_Exercise_.
Pick every line out of the entries below that has the string "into", and copy it.

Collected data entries
- Opening Delimiter -
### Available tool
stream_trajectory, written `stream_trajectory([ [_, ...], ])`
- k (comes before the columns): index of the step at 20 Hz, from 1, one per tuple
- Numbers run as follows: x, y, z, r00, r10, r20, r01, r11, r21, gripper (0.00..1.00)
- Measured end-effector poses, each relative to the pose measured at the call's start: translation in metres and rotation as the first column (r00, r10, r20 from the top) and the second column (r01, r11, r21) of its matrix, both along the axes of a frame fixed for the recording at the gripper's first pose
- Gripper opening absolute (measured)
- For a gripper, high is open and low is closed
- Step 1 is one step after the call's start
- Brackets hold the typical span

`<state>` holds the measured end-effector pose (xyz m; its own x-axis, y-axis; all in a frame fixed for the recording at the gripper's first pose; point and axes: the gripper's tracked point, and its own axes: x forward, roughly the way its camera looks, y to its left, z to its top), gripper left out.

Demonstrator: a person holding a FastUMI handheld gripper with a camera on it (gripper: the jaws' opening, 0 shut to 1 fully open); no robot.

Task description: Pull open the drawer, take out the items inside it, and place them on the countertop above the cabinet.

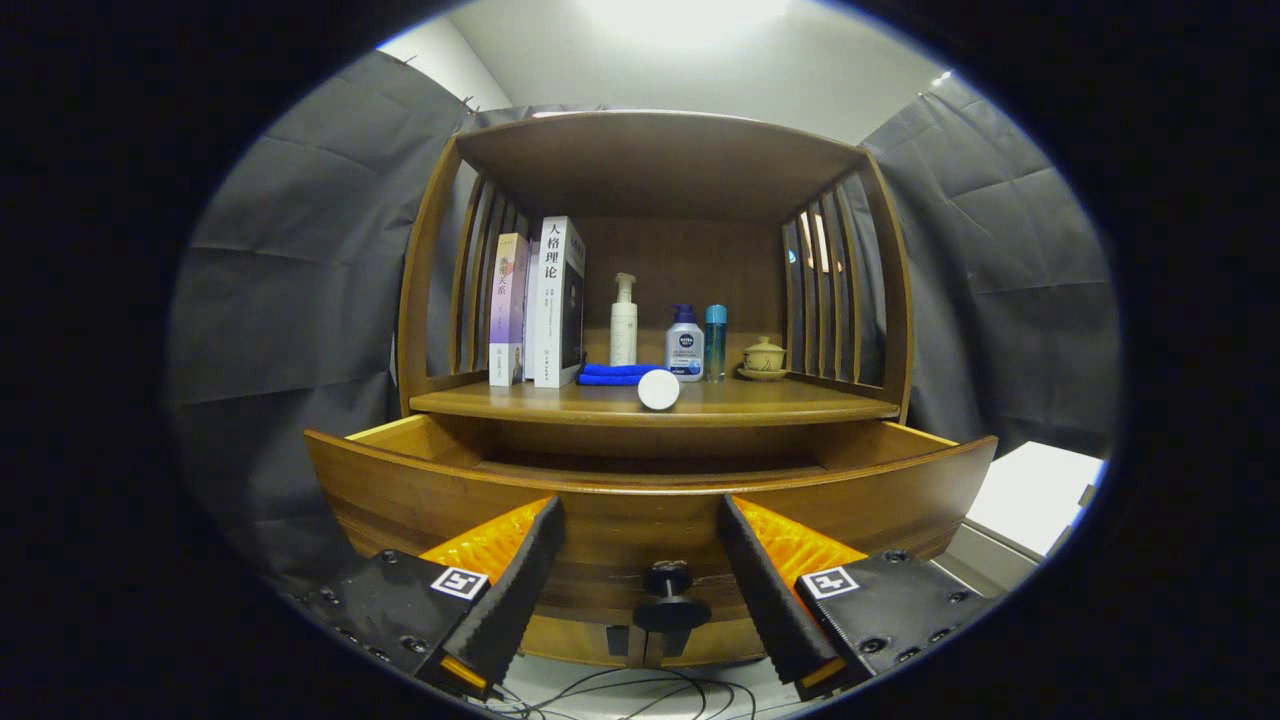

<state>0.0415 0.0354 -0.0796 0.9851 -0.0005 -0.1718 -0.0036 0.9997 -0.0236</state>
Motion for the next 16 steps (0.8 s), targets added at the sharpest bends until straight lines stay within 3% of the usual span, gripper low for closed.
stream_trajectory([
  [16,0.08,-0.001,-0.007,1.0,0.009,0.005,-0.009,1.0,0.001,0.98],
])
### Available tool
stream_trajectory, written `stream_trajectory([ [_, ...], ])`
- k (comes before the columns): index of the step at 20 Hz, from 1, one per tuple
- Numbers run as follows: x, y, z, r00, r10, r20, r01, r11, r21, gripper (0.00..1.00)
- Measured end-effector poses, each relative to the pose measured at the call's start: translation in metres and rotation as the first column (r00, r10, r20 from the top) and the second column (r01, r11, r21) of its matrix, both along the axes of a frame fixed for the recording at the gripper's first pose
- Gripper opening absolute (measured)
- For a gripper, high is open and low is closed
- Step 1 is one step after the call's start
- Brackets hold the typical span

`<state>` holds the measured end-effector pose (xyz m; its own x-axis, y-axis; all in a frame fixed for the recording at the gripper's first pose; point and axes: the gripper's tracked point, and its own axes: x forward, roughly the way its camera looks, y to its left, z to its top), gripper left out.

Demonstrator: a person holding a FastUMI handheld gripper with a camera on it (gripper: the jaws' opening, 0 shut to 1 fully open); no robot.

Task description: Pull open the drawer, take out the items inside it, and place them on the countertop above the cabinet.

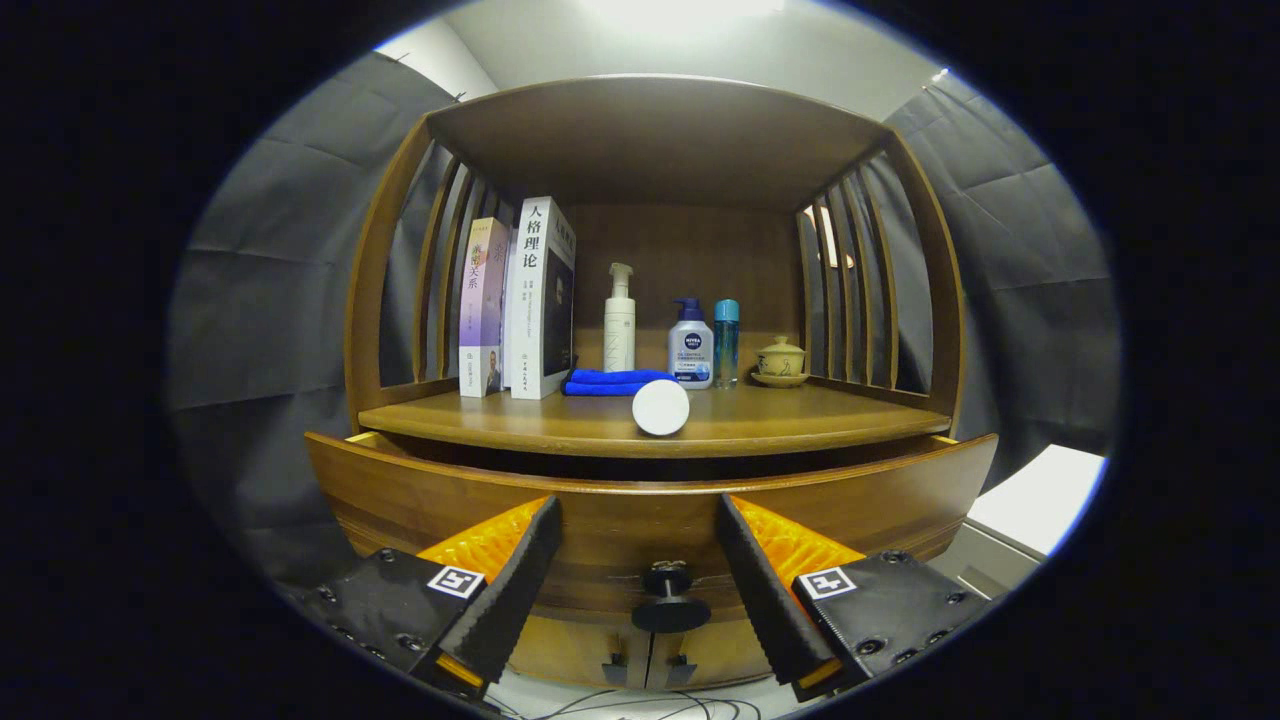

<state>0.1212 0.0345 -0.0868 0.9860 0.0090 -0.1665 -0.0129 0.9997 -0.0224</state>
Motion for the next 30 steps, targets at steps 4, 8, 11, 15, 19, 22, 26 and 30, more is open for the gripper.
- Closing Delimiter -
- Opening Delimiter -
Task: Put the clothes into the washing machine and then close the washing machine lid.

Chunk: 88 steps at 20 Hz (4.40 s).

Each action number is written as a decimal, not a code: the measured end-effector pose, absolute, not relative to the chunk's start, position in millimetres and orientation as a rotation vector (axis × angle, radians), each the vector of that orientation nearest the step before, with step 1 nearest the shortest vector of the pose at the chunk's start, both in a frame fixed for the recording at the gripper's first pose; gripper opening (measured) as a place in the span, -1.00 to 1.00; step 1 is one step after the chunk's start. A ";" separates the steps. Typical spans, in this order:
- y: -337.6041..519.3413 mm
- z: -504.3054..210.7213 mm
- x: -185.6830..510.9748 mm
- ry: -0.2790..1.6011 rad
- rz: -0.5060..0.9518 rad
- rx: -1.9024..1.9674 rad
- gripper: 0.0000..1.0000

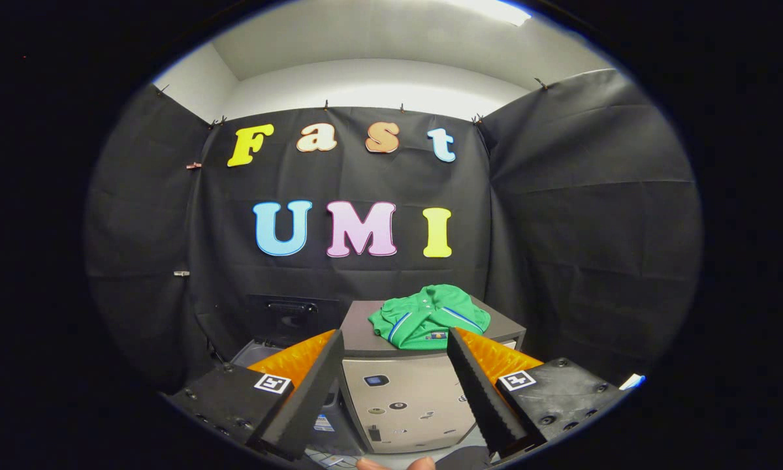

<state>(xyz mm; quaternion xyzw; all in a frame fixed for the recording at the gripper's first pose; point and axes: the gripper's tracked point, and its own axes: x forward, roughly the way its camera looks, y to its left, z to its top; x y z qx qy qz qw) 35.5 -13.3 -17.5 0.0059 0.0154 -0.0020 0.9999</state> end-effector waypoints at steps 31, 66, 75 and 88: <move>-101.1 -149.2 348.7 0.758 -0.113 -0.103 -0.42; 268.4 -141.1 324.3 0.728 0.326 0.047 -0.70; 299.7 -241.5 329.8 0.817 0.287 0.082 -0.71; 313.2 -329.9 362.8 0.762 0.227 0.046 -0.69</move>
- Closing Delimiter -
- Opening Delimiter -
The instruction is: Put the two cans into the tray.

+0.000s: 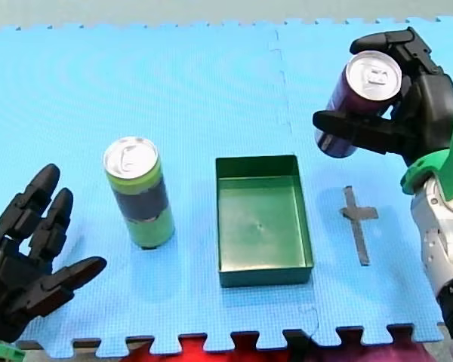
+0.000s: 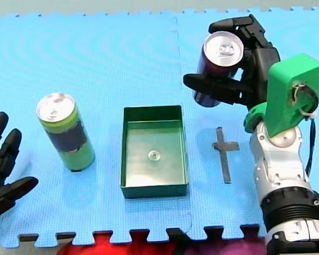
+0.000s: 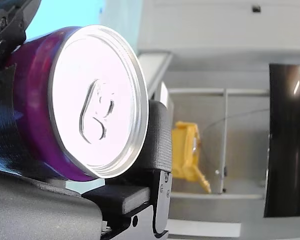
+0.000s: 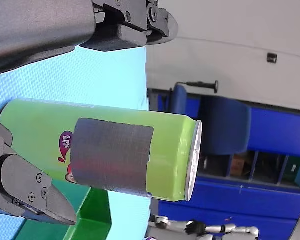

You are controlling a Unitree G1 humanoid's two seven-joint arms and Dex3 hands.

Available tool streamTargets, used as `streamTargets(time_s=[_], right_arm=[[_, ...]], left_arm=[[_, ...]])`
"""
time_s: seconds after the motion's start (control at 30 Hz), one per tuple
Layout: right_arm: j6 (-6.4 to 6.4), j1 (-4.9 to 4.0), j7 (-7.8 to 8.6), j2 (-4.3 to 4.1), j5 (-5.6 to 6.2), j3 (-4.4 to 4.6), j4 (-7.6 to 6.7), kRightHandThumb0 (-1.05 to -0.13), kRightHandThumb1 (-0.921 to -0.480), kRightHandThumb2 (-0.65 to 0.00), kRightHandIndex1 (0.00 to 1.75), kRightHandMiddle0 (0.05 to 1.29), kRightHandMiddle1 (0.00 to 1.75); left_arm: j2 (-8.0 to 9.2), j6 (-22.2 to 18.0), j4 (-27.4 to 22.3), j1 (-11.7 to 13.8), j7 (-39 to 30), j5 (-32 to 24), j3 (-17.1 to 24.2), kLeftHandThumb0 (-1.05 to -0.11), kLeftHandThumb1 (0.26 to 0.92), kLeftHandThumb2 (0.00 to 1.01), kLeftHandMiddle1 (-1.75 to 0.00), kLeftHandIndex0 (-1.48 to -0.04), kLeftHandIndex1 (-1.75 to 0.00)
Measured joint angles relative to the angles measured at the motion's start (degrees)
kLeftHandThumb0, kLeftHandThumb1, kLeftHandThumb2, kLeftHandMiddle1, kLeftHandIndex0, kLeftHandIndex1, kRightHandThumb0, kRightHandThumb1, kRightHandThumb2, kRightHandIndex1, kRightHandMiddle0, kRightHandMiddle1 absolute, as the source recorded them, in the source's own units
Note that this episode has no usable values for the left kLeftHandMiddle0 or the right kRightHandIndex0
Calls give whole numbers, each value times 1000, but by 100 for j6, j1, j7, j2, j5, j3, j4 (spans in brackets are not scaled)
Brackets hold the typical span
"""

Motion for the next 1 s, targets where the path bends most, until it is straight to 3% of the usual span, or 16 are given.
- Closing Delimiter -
_Answer section_.
Task: Put the clothes into the washing machine and then close the washing machine lid.
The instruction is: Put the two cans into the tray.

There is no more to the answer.